- Given information:
####

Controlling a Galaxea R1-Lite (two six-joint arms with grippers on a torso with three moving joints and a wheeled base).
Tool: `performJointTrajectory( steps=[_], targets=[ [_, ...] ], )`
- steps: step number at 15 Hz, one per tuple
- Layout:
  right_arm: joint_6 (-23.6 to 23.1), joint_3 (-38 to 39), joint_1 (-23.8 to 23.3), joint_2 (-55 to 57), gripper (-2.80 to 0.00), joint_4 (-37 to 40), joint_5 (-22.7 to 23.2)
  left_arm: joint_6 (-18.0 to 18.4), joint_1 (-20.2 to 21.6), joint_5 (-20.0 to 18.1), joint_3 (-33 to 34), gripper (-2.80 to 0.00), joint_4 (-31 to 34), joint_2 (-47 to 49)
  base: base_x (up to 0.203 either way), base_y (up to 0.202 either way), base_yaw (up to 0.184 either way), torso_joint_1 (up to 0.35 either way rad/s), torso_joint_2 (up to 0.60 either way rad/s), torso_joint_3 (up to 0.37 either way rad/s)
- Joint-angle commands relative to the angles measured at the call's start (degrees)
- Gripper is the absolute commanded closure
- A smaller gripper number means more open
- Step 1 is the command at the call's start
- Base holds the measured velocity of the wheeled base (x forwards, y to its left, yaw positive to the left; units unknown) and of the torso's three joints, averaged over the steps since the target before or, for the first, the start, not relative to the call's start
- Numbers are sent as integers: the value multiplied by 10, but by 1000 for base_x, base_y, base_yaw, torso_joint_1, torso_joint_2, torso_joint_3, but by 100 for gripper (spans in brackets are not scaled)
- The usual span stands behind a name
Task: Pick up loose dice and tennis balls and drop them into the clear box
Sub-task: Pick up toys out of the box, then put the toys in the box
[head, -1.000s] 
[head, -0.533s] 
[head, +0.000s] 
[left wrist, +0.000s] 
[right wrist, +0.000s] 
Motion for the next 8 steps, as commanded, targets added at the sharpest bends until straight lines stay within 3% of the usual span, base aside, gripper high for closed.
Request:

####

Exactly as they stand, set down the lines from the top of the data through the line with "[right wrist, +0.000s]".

- Task response:
Controlling a Galaxea R1-Lite (two six-joint arms with grippers on a torso with three moving joints and a wheeled base).
Tool: `performJointTrajectory( steps=[_], targets=[ [_, ...] ], )`
- steps: step number at 15 Hz, one per tuple
- Layout:
  right_arm: joint_6 (-23.6 to 23.1), joint_3 (-38 to 39), joint_1 (-23.8 to 23.3), joint_2 (-55 to 57), gripper (-2.80 to 0.00), joint_4 (-37 to 40), joint_5 (-22.7 to 23.2)
  left_arm: joint_6 (-18.0 to 18.4), joint_1 (-20.2 to 21.6), joint_5 (-20.0 to 18.1), joint_3 (-33 to 34), gripper (-2.80 to 0.00), joint_4 (-31 to 34), joint_2 (-47 to 49)
  base: base_x (up to 0.203 either way), base_y (up to 0.202 either way), base_yaw (up to 0.184 either way), torso_joint_1 (up to 0.35 either way rad/s), torso_joint_2 (up to 0.60 either way rad/s), torso_joint_3 (up to 0.37 either way rad/s)
- Joint-angle commands relative to the angles measured at the call's start (degrees)
- Gripper is the absolute commanded closure
- A smaller gripper number means more open
- Step 1 is the command at the call's start
- Base holds the measured velocity of the wheeled base (x forwards, y to its left, yaw positive to the left; units unknown) and of the torso's three joints, averaged over the steps since the target before or, for the first, the start, not relative to the call's start
- Numbers are sent as integers: the value multiplied by 10, but by 1000 for base_x, base_y, base_yaw, torso_joint_1, torso_joint_2, torso_joint_3, but by 100 for gripper (spans in brackets are not scaled)
- The usual span stands behind a name
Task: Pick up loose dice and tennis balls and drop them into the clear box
Sub-task: Pick up toys out of the box, then put the toys in the box
[head, -1.000s] 
[head, -0.533s] 
[head, +0.000s] 
[left wrist, +0.000s] 
[right wrist, +0.000s] 

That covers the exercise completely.